→ WHAT THE EXERCISE ASKS:
From the line containing "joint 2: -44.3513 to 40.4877" down to the last line of the data, output each line word for word and include nothing else.

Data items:
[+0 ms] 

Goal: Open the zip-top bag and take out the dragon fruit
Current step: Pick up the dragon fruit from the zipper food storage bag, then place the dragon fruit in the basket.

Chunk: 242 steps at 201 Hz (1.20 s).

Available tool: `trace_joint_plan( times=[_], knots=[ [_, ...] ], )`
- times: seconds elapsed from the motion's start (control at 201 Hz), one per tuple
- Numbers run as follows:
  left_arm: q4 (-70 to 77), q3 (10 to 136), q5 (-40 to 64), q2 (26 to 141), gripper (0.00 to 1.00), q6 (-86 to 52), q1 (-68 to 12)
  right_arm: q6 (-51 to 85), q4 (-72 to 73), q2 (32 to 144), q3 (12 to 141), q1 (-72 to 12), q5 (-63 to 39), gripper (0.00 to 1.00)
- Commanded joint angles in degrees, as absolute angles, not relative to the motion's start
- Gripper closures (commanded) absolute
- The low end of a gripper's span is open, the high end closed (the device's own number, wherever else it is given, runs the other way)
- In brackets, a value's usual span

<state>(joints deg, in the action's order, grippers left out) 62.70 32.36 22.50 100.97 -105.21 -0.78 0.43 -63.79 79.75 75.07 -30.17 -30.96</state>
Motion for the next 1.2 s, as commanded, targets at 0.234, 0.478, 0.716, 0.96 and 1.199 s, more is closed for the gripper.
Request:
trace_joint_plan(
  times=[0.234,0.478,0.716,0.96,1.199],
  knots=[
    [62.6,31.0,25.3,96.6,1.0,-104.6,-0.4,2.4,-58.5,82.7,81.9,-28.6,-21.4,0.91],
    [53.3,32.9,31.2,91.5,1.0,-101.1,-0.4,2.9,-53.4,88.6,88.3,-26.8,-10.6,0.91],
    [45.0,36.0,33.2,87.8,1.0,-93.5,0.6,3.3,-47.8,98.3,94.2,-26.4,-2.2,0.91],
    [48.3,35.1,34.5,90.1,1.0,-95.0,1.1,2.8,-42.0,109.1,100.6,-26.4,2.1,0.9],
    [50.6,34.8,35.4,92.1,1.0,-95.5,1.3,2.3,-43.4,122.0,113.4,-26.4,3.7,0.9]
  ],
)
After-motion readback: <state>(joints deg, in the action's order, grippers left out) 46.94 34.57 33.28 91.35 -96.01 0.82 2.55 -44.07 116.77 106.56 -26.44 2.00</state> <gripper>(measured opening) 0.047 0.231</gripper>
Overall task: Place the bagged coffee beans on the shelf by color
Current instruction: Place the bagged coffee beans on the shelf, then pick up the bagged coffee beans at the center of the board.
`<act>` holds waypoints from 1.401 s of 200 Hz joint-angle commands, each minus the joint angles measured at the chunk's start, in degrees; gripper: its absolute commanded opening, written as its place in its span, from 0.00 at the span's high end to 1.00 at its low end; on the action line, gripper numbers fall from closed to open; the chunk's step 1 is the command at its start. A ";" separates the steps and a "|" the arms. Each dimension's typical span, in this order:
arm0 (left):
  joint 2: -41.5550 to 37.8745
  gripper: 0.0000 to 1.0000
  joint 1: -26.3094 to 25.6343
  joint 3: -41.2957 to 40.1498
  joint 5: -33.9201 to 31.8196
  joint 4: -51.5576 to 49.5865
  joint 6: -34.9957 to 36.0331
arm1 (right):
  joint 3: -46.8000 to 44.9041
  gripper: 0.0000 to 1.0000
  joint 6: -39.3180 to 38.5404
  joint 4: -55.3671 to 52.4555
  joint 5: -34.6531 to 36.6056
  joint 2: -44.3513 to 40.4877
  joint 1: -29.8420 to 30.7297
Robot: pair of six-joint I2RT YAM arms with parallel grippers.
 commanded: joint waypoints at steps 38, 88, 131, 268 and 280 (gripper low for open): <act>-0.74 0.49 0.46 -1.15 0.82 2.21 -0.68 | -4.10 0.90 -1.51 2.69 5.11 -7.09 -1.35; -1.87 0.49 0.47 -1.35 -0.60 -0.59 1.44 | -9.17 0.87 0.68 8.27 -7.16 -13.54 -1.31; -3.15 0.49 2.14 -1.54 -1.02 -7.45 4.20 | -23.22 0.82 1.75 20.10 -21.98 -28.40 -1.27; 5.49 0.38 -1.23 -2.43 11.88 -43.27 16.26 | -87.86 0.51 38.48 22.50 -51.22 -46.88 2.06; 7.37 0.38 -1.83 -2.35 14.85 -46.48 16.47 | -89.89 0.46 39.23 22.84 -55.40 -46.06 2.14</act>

→ ANSWER TO THE PROBLEM:
  joint 2: -44.3513 to 40.4877
  joint 1: -29.8420 to 30.7297
Robot: pair of six-joint I2RT YAM arms with parallel grippers.
 commanded: joint waypoints at steps 38, 88, 131, 268 and 280 (gripper low for open): <act>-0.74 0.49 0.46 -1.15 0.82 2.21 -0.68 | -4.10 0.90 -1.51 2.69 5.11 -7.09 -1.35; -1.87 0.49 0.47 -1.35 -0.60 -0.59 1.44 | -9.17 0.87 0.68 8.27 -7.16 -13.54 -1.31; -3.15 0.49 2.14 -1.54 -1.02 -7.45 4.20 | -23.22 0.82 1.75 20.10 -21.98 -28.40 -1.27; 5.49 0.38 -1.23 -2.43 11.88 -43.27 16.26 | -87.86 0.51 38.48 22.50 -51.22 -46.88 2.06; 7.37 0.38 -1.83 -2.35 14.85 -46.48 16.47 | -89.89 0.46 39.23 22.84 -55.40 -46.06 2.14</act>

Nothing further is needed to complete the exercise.